If \(A\) is not positive definite, the Bunch-Kaufman LBLT decomposition is recommended instead.

use faer::{mat, Side};
use faer::prelude::*;

let a = mat![
    [10.0, 2.0],
    [2.0, -10.0f64],
];
let b = mat![[15.0], [-3.0f64]];

// Compute the Bunch-Kaufman LBLT decomposition,
// reading only the lower triangular half of the matrix.
let lblt = a.lblt(Side::Lower);

let x = lblt.solve(&b);

\(A\) is square

for a square matrix \(A\), we can use the lu decomposition with partial pivoting, or the full pivoting variant which is slower but can be more accurate when the matrix is nearly singular.

use faer::mat;
use faer::prelude::*;

let a = mat![
    [10.0, 3.0],
    [2.0, -10.0f64],
];
let b = mat![[15.0], [-3.0f64]];

// Compute the LU decomposition with partial pivoting,
let plu = a.partial_piv_lu();
let x1 = plu.solve(&b);

// or the LU decomposition with full pivoting.
let flu = a.full_piv_lu();
let x2 = flu.solve(&b);

\(A\) is a tall matrix (least squares solution)
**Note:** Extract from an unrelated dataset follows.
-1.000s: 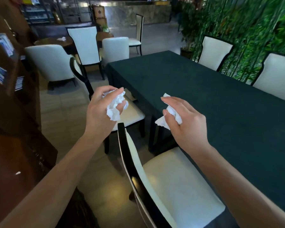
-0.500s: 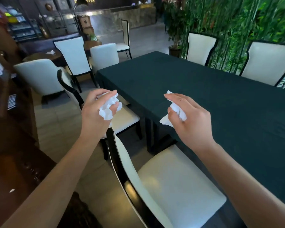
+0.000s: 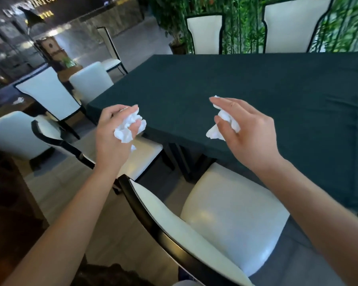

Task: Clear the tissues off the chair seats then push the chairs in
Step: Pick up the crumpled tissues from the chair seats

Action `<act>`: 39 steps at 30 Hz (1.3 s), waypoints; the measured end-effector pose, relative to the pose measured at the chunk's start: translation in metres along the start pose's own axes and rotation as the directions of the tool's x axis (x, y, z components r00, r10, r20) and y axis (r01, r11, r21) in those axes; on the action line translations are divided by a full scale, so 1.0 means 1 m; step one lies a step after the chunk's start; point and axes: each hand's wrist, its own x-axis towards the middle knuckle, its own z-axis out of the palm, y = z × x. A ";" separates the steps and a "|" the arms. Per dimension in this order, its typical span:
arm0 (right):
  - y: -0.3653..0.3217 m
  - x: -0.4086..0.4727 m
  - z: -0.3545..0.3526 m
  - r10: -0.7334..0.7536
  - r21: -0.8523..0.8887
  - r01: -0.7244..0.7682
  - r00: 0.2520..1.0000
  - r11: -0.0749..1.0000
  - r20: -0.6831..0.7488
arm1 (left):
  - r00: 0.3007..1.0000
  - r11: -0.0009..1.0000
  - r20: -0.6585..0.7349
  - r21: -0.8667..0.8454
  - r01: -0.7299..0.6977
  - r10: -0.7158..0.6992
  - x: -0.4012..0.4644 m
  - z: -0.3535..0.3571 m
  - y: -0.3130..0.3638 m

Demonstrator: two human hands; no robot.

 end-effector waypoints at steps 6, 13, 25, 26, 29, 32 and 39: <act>-0.021 0.009 0.041 0.018 -0.156 -0.026 0.998 0.987 -0.053 | 0.993 0.989 0.028 -0.101 -0.110 0.113 0.045 -0.002 -0.072; -0.049 0.000 0.080 0.095 -0.334 -0.114 0.993 0.936 -0.072 | 0.966 0.954 0.177 -0.269 -0.135 0.187 0.071 0.011 -0.120; -0.071 -0.007 0.084 0.036 -0.401 -0.040 0.999 0.915 -0.019 | 0.932 0.936 0.201 -0.251 -0.248 0.301 0.045 0.017 -0.116; -0.071 -0.010 0.080 0.039 -0.414 -0.052 0.998 0.909 -0.040 | 0.925 0.929 0.216 -0.271 -0.252 0.314 0.048 0.023 -0.115; -0.069 -0.020 0.071 0.064 -0.460 -0.101 0.993 0.882 -0.095 | 0.899 0.915 0.286 -0.329 -0.234 0.333 0.059 0.041 -0.113; -0.067 -0.027 0.067 0.109 -0.511 -0.169 0.983 0.843 -0.146 | 0.849 0.878 0.345 -0.411 -0.247 0.400 0.066 0.062 -0.112; -0.075 -0.016 0.101 0.143 -0.586 -0.271 0.956 0.764 -0.256 | 0.809 0.820 0.318 -0.478 -0.314 0.495 0.108 0.065 -0.160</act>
when the linear system is over-determined, an exact solution may not necessarily exist, in which case we can get a best-effort result by computing the least squares solution. that is, the solution that minimizes \(||A x - b||\).
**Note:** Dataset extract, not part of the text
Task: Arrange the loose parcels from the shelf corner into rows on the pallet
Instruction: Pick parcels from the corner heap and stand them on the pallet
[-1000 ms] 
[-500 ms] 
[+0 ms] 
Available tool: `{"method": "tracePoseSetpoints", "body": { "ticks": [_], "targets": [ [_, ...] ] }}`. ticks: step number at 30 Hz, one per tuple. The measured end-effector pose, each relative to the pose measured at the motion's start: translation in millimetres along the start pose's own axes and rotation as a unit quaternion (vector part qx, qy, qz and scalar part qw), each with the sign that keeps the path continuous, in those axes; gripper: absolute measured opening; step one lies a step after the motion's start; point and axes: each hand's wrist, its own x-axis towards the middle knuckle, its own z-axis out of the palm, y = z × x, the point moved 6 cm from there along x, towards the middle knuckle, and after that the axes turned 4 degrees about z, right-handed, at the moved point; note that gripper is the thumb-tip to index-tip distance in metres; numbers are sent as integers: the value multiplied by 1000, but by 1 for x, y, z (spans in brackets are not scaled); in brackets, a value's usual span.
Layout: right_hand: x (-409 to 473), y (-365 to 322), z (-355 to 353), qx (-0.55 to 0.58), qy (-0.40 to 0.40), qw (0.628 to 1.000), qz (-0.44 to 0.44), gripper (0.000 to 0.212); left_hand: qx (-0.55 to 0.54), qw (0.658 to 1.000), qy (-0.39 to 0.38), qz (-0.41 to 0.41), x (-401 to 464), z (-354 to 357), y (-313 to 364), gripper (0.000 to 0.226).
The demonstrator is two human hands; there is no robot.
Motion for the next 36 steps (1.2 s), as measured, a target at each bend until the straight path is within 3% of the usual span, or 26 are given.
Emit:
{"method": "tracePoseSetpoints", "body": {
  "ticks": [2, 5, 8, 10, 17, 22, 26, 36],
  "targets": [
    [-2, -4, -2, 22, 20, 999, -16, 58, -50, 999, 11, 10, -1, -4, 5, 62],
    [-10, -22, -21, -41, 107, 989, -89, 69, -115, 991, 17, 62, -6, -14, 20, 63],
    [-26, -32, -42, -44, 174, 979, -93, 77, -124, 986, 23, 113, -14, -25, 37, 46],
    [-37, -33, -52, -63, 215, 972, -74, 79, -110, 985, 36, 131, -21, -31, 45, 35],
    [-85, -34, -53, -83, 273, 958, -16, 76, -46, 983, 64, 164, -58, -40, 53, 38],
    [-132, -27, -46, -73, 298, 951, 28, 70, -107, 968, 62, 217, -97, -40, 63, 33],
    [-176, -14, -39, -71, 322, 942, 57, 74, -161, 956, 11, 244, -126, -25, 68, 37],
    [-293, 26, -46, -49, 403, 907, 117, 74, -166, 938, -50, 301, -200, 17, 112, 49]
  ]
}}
this can be done using the qr decomposition.

use faer::mat;
use faer::prelude::*;

let a = mat![
    [10.0, 3.0],
    [2.0, -10.0],
    [3.0, -45.0f64],
];
let b = mat![[15.0], [-3.0], [13.1f64]];

// Compute the QR decomposition.
let qr = a.qr();
let x = qr.solve_lstsq(&b);

computing the singular value decomposition

use faer::mat;
use faer::prelude::*;

let a = mat![
    [10.0, 3.0],
    [2.0, -10.0],
    [3.0, -45.0f64],
];

// Compute the SVD decomposition.
let svd = a.svd();
// Compute the thin SVD decomposition.
let svd = a.thin_svd();
// Compute the singular values.
let svd = a.singular_values();

computing the eigenvalue decomposition

use faer::mat;
use faer::prelude::*;
use faer::complex_native::c64;

let a = mat![
    [10.0, 3.0],
    [2.0, -10.0f64],
];

// Compute the eigendecomposition.
let evd = a.eigendecomposition::<c64>();

// Compute the eigenvalues.
let evd = a.eigenvalues::<c64>();

// Compute the eigendecomposition assuming `a` is Hermitian.
let evd = a.selfadjoint_eigendecomposition();

// Compute the eigenvalues assuming `a` is Hermitian.
let evd = a.selfadjoint_eigenvalues();

conversions from/to external library types is provided separately from faer itself, in the faer-ext crate.

note

only matrix view types can be converted. owning matrices can't be converted due to faer using a different allocation scheme from nalgebra and ndarray.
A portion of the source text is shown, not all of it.